→ **What the task asks**: Check each line of the data for "nipple", and copy the ones that have it.

[Records from a data collection]
####
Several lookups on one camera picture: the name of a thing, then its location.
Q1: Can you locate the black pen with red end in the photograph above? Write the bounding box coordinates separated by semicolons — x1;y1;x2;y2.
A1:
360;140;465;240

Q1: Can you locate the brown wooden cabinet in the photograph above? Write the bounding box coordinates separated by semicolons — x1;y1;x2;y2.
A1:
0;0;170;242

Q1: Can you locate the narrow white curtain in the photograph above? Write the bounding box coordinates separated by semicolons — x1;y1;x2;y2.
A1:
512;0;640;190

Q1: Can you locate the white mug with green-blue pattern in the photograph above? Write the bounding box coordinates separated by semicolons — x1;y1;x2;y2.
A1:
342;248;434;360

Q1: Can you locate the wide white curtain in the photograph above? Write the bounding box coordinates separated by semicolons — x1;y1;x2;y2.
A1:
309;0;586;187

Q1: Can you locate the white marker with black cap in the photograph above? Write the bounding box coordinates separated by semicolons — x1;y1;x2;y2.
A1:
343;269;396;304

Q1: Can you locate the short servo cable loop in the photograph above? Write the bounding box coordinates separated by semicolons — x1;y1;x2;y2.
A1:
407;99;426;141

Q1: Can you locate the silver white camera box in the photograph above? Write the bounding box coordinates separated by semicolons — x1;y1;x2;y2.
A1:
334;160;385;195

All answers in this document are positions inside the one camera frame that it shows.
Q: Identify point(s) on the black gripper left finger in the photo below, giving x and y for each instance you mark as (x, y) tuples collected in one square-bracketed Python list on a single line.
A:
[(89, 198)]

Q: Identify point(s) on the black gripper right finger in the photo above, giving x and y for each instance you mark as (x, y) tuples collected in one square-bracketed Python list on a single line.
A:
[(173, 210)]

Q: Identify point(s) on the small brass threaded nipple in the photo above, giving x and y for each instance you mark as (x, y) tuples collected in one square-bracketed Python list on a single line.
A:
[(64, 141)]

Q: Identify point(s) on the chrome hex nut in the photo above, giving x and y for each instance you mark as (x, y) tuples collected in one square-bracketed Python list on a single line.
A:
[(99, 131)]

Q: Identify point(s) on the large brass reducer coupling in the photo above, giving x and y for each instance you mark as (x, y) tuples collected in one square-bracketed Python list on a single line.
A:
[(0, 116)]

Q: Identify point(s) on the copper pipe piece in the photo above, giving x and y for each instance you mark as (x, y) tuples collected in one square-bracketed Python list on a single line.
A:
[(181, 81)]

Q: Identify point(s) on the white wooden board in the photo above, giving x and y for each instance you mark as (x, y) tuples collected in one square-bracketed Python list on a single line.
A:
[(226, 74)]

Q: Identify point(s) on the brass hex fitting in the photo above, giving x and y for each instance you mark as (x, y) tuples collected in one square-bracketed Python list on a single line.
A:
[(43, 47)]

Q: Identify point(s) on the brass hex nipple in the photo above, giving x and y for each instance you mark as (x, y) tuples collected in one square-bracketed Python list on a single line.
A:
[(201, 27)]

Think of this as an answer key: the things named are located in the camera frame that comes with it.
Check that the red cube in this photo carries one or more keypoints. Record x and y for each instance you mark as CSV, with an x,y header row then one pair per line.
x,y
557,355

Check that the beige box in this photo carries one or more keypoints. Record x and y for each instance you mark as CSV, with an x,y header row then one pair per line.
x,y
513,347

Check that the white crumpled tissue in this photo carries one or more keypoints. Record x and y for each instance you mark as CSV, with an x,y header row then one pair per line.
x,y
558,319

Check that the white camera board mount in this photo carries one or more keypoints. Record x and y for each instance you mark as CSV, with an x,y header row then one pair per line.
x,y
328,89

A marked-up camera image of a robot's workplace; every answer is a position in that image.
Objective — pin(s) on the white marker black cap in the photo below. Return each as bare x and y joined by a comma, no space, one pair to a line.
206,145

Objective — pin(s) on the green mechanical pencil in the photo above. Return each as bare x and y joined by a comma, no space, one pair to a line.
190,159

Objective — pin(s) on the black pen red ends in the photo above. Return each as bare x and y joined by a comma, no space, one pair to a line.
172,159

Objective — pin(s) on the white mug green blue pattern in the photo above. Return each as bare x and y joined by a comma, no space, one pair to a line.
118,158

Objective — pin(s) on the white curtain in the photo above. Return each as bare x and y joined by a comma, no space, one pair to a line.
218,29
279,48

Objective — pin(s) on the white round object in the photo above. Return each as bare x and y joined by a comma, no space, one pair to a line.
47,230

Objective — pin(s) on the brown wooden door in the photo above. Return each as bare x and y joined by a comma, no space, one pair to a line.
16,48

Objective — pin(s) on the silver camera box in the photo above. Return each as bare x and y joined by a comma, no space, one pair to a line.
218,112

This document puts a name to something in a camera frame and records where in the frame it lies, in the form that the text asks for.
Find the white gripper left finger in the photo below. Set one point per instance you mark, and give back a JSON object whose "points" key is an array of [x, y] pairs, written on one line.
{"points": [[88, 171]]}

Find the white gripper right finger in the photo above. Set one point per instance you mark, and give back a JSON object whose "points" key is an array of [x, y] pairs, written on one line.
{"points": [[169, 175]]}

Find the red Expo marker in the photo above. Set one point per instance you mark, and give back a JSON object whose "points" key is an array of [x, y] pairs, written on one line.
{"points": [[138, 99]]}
####
→ **Response to the task**:
Q: Identify point(s) on the small brass threaded nipple in the photo above, giving x and y for each instance you mark as (x, y) tuples collected in one square-bracketed Python list on a single line.
Q: Identify point(s) on the brass hex nipple in the photo above, giving x and y for each instance you mark as (x, y) tuples collected in one square-bracketed Python list on a single line.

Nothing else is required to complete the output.